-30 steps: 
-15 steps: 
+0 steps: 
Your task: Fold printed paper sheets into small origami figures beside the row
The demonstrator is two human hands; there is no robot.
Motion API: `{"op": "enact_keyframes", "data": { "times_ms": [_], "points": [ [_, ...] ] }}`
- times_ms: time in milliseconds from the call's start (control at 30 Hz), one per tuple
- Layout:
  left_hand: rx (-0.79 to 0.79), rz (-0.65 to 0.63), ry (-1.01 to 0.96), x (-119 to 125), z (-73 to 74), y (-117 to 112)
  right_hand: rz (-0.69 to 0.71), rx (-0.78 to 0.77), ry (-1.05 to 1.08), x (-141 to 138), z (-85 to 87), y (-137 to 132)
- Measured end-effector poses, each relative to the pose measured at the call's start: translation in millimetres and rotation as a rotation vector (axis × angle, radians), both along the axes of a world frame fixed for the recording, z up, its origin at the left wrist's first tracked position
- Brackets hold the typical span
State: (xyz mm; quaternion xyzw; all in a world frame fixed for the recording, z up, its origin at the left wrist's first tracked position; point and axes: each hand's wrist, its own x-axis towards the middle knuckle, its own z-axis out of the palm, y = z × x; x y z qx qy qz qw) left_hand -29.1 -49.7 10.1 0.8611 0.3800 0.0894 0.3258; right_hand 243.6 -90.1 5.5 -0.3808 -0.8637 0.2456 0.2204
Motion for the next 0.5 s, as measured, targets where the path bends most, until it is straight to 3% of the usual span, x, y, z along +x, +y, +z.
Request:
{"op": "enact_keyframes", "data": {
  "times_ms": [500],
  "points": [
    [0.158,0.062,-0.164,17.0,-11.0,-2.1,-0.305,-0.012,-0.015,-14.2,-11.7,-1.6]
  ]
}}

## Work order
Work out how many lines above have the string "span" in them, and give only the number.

## Answer box
2